‘Blind Spots: A Millennium of Arabic in Translation’

This Friday in London, Anton Shammas gives the inaugural annual lecture of the Saif Ghobash Banipal Prize for Arabic Literary Translation:

anton_shammas_14_octTo mark the 10th year of the Saif Ghobash Banipal Prize — which launched in 2006 with a recognition of Humphrey Davies’ translation of Gate of the Sun — Omar Saif Ghobash and his family have extended their sponsorship to an annual lecture series, the first of which is set for this Friday at the British Library.

According to organizers:

He explores the hitherto concealed connections between Arabic learning and western literature and art.

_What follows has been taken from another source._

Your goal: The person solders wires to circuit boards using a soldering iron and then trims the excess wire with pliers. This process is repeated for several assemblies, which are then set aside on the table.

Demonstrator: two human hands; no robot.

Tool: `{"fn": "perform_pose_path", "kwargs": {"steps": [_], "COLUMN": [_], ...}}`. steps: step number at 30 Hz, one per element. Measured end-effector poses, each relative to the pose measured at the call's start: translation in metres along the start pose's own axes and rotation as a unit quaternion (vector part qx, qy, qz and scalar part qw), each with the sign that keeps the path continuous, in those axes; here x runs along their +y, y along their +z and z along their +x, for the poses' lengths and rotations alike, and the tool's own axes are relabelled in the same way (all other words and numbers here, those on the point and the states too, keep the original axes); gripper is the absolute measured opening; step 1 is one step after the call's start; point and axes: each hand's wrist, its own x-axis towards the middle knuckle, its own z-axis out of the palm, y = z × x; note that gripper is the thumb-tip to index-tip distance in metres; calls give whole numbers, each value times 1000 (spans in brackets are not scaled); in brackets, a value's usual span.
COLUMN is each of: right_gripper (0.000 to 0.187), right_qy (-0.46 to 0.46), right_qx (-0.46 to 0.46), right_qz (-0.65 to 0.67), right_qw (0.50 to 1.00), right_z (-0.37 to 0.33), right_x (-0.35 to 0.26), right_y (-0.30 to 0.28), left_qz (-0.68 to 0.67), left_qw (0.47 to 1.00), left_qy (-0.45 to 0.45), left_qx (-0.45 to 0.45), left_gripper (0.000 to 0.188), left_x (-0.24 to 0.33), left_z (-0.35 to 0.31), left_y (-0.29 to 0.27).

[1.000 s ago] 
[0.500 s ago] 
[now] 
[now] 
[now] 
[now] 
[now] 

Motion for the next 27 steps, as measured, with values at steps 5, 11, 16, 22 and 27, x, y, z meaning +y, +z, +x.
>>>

He asks why Cervantes would claim that Don Quixote, ‘the first great novel of world literature’ was a history translated from Arabic, paying tribute to the vanished  Muslim population of Spain; how the foundational Optics of 11th-century Cairo mathematician Ibn Al-Haytham ignited the Renaissance when translated into Latin and Italian; and considers the often unconscious transcribing of these influences into the work of later artists and writers, including Velazquez, Picasso and William Faulkner.

Shammas is a Palestinian author, academic, and translator who works in and between Arabic, Hebrew and English, and is Professor of Arabic and Comparative Literature at the University of Michigan, Ann Arbor, where he’s been since 1997.

He is currently at work on a collection Blind Spots and Other Essays on Translation.

There will be video; it’s not entirely clear if it will be available to the public. If you’re in London, you can book tickets online.